I’ve been pretty hard on Indiana’s General Assembly, and I’d argue deservedly so, but I certainly don’t want to give anyone the impression that we Hoosiers have cornered legislative incompetence. Over at Peacock Panache, for example, Tim Peacock reports on a bill introduced in Arizona, in the wake of Governor Brewer’s veto of that state’s badly misnamed “Religious Liberty” bill.

HB-2481, also called “Arizona’s First Freedom Act,” seeks to protect those solemnizing marriage in Arizona to protect them from ceremonies they do not want to participate in. Specifically, the GOP is marketing the legislation as protecting ministers from having to marry LGBT couples as it violates their freedom of religion.
Are the bill’s sponsors really that ignorant, or are they just playing to the perceived ignorance of their constituents?

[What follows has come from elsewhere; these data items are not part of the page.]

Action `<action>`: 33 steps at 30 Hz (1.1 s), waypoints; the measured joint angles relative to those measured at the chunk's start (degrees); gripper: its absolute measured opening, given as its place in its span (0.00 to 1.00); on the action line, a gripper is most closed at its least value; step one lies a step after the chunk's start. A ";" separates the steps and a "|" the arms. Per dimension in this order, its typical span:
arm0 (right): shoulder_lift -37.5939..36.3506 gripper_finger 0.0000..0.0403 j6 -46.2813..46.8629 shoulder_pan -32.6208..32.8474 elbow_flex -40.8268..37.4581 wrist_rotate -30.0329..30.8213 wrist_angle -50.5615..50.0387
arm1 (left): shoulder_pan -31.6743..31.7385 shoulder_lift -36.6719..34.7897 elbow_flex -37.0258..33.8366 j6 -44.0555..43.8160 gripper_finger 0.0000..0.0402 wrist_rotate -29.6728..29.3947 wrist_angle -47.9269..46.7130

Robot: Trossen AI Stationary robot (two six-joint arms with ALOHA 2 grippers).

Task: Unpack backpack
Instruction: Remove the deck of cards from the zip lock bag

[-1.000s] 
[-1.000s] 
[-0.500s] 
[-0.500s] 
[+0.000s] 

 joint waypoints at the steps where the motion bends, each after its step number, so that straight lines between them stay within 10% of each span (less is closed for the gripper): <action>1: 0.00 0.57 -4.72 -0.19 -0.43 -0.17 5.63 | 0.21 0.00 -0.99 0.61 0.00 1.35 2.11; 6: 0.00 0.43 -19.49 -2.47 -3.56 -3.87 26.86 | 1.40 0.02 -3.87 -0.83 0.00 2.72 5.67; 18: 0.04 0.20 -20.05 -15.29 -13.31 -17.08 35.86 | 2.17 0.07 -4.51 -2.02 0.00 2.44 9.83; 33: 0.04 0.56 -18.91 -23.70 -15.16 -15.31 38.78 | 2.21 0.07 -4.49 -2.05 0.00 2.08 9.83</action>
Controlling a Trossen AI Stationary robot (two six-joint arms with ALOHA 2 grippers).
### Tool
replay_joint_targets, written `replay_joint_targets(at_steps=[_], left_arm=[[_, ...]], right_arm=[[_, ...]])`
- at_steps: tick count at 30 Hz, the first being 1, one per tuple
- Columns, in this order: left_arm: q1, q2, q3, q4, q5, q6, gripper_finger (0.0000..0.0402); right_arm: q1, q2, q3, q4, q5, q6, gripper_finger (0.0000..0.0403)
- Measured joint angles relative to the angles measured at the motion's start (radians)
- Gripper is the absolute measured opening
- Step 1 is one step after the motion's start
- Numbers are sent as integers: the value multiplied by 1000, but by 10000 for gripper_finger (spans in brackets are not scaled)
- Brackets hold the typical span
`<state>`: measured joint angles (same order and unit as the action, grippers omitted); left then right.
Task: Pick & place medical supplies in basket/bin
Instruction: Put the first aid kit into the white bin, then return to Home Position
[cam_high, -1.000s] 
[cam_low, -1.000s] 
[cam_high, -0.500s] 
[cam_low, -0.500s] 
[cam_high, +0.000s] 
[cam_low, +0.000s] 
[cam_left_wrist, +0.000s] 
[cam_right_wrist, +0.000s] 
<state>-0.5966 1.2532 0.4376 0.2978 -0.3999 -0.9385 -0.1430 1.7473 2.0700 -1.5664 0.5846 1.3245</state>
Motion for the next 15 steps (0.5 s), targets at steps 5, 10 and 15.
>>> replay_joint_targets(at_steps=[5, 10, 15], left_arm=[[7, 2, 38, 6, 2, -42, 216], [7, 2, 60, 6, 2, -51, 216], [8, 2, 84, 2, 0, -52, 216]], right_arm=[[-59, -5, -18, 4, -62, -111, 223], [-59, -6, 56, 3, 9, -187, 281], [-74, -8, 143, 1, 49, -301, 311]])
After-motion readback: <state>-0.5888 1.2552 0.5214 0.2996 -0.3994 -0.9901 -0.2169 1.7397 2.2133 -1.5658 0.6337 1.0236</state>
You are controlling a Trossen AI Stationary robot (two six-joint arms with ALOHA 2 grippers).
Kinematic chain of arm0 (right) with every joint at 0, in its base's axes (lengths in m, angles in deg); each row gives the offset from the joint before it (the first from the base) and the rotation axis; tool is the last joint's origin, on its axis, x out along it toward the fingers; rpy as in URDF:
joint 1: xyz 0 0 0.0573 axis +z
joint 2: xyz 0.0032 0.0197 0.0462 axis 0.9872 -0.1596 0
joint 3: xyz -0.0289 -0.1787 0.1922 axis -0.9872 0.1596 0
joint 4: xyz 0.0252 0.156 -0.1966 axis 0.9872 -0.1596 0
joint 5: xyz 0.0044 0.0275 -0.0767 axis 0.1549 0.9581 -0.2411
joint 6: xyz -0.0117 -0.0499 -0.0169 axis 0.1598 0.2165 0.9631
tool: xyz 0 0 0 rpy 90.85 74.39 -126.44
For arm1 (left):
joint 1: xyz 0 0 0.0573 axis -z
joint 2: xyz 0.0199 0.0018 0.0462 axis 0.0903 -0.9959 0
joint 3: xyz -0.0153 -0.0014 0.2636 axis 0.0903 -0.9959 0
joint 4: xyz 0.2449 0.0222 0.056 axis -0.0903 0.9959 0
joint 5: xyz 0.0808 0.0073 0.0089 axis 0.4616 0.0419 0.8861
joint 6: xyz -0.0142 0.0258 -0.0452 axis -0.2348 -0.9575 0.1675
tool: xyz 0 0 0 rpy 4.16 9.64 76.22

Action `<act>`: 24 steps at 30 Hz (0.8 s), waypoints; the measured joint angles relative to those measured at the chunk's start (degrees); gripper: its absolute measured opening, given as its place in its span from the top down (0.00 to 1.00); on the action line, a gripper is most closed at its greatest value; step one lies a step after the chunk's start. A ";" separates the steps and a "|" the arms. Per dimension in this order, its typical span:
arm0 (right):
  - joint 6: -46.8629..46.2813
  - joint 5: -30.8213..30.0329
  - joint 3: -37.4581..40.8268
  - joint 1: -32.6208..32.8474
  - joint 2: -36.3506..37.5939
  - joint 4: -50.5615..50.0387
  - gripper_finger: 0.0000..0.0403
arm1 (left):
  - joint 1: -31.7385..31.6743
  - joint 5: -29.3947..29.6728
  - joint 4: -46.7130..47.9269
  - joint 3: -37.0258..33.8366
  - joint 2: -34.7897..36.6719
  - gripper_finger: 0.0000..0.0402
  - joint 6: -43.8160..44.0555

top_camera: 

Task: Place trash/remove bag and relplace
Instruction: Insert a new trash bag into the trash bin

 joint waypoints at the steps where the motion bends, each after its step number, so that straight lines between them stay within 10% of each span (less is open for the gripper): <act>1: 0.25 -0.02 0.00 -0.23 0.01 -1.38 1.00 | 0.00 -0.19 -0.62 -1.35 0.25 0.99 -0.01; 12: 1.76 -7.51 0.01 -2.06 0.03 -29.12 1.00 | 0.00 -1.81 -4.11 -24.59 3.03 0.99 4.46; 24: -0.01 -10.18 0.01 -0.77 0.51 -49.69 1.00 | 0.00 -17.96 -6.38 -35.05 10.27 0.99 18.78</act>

The First Amendment’s Free Exercise Clause already allows ministers to limit religious services as they alone see fit. No minister can be forced to preside over the nuptials of people in violation of his or her beliefs. Free Exercise allows any cleric to decline to perform any wedding: intermarriages, marriages of divorced people, same-sex unions….whatever his or her doctrine proscribes.
These clerical decisions cannot be overruled by government, thanks to the Separation of Church and State that so many conservatives insist we don’t have.
No statute is necessary to preserve this right. Any first-year law student who didn’t know that would be unceremoniously booted out of law school, and any lawmaker who is ignorant of so basic a principle of American law should forfeit re-election.
I really wish the people demagoguing about religious liberty would visit a high school class on the Constitution and discover what rights they actually do and don’t have. That won’t happen, of course, because they are thoroughly uninterested in accuracy. They are pursuing an agenda.
And people with an agenda read the Constitution the same way they read their bibles, if they read them at all: very selectively.